As the crop of former Project SEED participants continues to grow, more and more are in a position to give back to the program. Tessier served for a number of years as a Project SEED coordinator and a member of the Project SEED committee. And McKithen has given nearly $10,000 to Project SEED and the ACS Scholars program.

“Once you get a chance to meet some Project SEED students, talk to them, follow them for a few years, and witness the impact this program has on their lives, it’s easy to give money,” McKithen says. “Project SEED improves the lives of others, so once you recognize that, you look forward to giving money.”

Not only does McKithen contribute regularly to Project SEED, he stays active in ACS and has been a member for more than 10 years. After graduating from high school, McKithen earned a bachelor’s in chemistry from Rider University and a master’s in chemistry from the University of North Carolina, Chapel Hill. He received his law degree from Benjamin N. Cardozo School of Law, in New York City.

This year, McKithen is chair-elect of the ACS Division of Chemistry & the Law, a member of the ACS Committee of Patents & Related Matters, and a member of the Professor Slayton A. Evans Jr. Fellowship Committee. “Every step of my educational and professional development since Project SEED, ACS has served and continues to serve as an indispensable information resource for me to figure out where I should go and what I should do next,” he says.

For many former Project SEED participants, that direction came at a critical point in their lives. When asked, all of the former Project SEED participants admitted that they would have returned to their previous summer jobs if they hadn’t heard about Project SEED. Tessier would have gone back to her summer job as a chambermaid in a hotel; Olsen would have continued working as a busboy in a restaurant; Hunt would have stayed on the family farm hauling hay and cutting grass at nearby cemeteries; Maranan would have been selling cotton candy again at the amusement park; McKithen would have worked for his family’s janitorial business; and Blauch would have returned to his job at McDonald’s. “I would have spent that summer and probably my whole senior year of high school working at McDonald’s [if it weren’t for Project SEED],” says Blauch. “I hated working there.” Project SEED allowed Blauch and the other participants to discover opportunities they didn’t know existed for them.

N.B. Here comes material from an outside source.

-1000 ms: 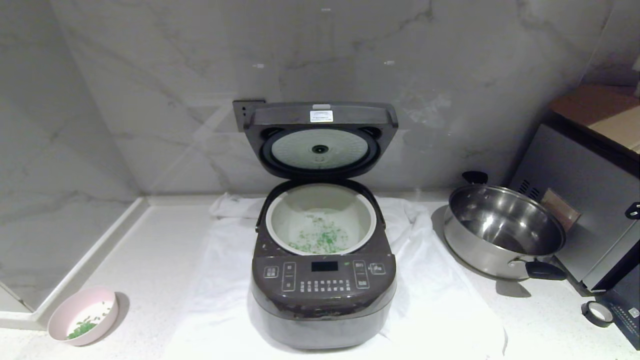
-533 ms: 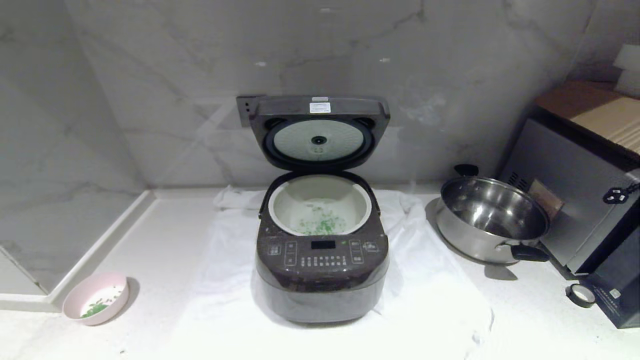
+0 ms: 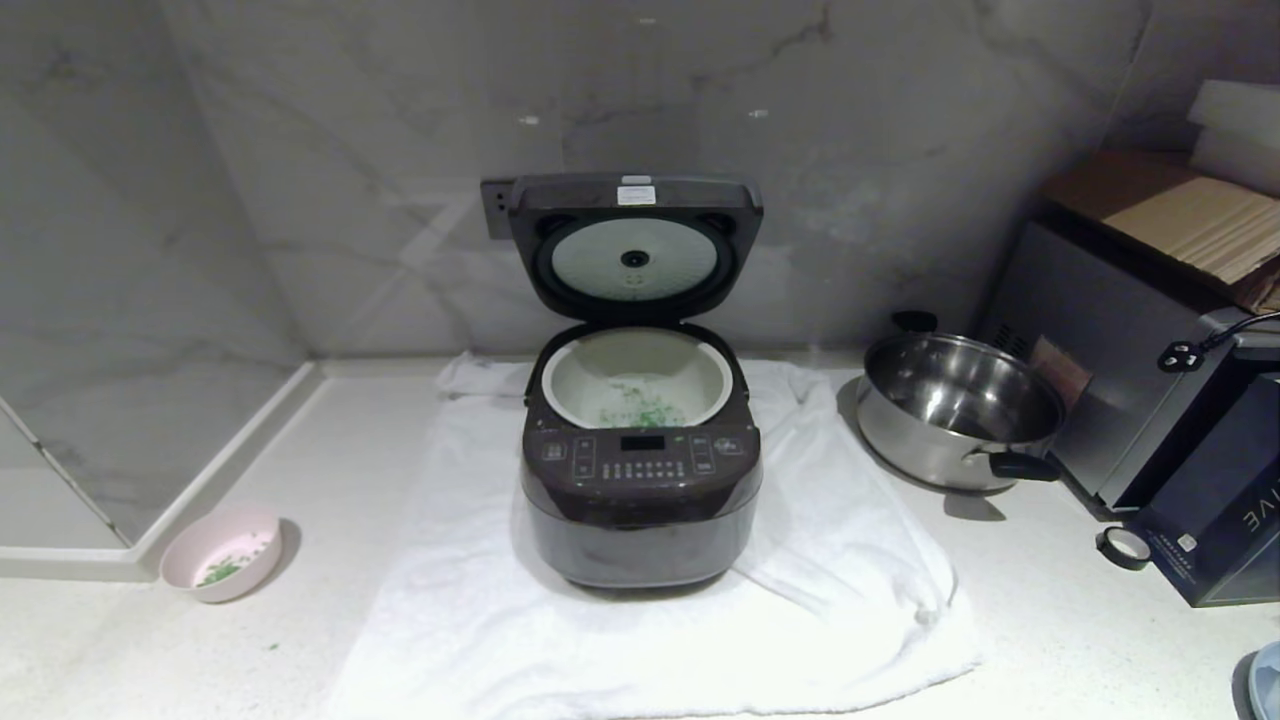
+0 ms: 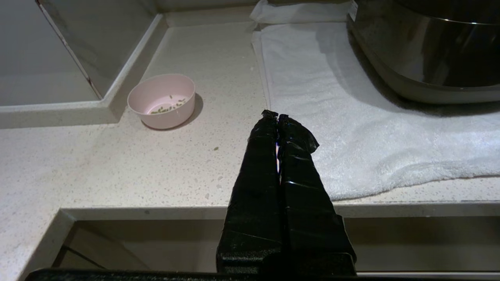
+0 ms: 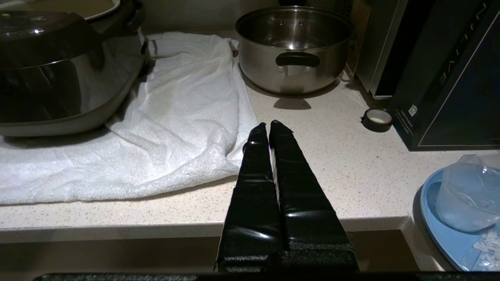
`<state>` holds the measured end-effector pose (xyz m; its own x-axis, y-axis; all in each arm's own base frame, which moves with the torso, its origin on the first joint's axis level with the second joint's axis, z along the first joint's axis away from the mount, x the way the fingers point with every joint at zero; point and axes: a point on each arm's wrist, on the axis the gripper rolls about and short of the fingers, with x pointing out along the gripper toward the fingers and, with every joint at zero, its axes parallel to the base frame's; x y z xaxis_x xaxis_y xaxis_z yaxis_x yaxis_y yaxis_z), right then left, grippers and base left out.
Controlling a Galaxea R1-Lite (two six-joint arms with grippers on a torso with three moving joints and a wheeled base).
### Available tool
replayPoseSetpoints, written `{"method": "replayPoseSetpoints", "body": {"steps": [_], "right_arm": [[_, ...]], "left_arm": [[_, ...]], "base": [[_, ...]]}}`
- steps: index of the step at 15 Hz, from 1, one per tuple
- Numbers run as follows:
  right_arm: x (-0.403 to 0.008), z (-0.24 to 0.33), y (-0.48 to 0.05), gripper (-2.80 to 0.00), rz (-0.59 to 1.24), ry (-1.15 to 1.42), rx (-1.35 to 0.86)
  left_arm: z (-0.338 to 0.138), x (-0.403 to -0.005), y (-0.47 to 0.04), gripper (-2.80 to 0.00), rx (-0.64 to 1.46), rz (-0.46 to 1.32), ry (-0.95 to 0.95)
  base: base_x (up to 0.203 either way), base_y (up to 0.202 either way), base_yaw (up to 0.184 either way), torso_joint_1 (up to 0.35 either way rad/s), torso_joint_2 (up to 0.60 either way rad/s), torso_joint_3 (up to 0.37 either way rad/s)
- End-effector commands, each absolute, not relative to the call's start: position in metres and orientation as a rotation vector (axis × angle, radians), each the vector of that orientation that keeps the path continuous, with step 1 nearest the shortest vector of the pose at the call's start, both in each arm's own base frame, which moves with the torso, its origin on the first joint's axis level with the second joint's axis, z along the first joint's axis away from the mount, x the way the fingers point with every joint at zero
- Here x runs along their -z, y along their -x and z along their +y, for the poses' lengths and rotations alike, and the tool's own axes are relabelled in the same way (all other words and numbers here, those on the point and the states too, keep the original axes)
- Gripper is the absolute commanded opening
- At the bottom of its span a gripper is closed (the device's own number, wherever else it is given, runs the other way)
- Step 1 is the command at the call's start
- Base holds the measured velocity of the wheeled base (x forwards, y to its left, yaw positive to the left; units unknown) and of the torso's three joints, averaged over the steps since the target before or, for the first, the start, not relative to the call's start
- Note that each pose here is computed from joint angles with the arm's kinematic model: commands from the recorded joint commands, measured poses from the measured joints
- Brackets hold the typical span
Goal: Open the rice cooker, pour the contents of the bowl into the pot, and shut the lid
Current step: Turn on the tap
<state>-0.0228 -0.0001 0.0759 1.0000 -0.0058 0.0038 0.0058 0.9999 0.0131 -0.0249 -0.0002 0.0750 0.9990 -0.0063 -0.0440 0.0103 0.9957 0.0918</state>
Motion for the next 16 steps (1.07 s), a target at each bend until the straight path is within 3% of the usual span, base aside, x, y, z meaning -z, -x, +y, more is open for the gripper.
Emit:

Despite not knowing where many of the former Project SEED participants ended up, long-time mentors and coordinators say they have faith that the program is doing what it’s supposed to do. “You just have to believe that something good is going to come out of this,” says Elaine Yamaguchi, a long-time coordinator for the California Section’s Project SEED program and a staff scientist at Chevron Oronite, in Richmond, Calif. “If they have a better idea of how chemistry is a positive force in everyday life, then that’s worth it.”